As of now, you can’t buy a new car factory-fitted with an LPG system, but you will no doubt find one from the used car market. No idea where to look? That’s not so hard. Start your search from CarpartAU’s Ads


Using alternative sources like electricity, hydrogen, and CNG can help reduce oil importation. Australia has enough natural gas resources that can last for 185 years. This is enough to keep Australia ahead of other nations in terms of energy production than importing oil. 

Many countries have already signed up to ban fossil fuels in the next few years. While our government has not made any express commitment, you can start making a life-changing decision with your own car and the fuel it guzzles.

Hope you learned something useful today. Make CarpartAU’s blog you daily habit! Bookmark us! 

Frequently Asked Questions

1. What is the cleanest fuel for cars?

Topmost is hydrogen. It is a zero-emission alternative fuel that can be produced from renewable resources for use in fuel cell vehicles. The only byproduct from its combustion is pure H2O, or water.

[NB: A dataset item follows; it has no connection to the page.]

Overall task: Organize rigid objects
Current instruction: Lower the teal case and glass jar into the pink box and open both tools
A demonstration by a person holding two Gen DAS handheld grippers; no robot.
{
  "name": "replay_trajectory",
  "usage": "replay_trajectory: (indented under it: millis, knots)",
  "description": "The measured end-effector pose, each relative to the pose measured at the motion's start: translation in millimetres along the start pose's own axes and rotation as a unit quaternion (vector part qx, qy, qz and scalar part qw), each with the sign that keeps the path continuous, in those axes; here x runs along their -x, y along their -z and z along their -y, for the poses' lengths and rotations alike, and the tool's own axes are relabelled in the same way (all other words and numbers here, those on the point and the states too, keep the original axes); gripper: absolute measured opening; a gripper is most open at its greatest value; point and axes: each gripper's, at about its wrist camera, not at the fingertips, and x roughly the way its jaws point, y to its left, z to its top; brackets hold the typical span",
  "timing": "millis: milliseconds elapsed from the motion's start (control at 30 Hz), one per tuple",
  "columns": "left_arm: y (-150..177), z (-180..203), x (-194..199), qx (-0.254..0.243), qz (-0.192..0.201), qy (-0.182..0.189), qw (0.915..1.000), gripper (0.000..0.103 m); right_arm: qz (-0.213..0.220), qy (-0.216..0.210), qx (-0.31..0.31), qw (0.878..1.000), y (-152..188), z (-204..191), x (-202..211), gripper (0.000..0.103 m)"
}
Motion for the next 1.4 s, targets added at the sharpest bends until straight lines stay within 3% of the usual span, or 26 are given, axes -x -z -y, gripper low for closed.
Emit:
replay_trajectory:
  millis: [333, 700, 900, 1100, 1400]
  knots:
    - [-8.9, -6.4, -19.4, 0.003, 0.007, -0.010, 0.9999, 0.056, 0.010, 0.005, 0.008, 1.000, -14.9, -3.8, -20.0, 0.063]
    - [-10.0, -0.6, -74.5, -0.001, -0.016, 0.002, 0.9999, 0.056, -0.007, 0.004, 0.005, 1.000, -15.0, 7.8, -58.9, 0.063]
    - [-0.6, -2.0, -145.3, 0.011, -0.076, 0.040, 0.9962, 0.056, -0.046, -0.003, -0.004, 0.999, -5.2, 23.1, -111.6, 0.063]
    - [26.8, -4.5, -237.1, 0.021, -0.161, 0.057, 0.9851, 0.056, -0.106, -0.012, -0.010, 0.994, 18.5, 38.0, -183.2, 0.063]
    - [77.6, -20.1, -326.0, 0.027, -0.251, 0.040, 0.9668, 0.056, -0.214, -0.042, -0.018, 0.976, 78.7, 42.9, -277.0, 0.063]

A tentative second is electricity. Though emission-less, the production of electricity accounts for severe pollution from burning coal and materials. 

If only, we could start producing more electricity from cleaner and sustainable methods, like solar energy and wind energy, then EVs would become the ultimate dream.

Another factor that taints the reputation of EVs is the intensive mining of lithium, the raw material used to produce lithium batteries. 

2. Which is the best alternative fuel for cars? Why?

Electricity would still be number one. Its relevant automotive technologies are fully developed, and uptake has significantly increased. In short, the time of the electric cars has come. EVs by themselves don’t cause pollution. 

However, if we put aside electric cars, you’ll see that combustion engines have a longer life expectancy when they are run on LPG, giving the same calorific value compared to petrol. Today, LPG is the most realistic option next to electricity. 

Then, of course, there’s hydrogen. It is one of the best, if not the best, alternative fuels, but due to the lack of filling stations across the country, it will take two or more years to establish the needed infrastructure and network.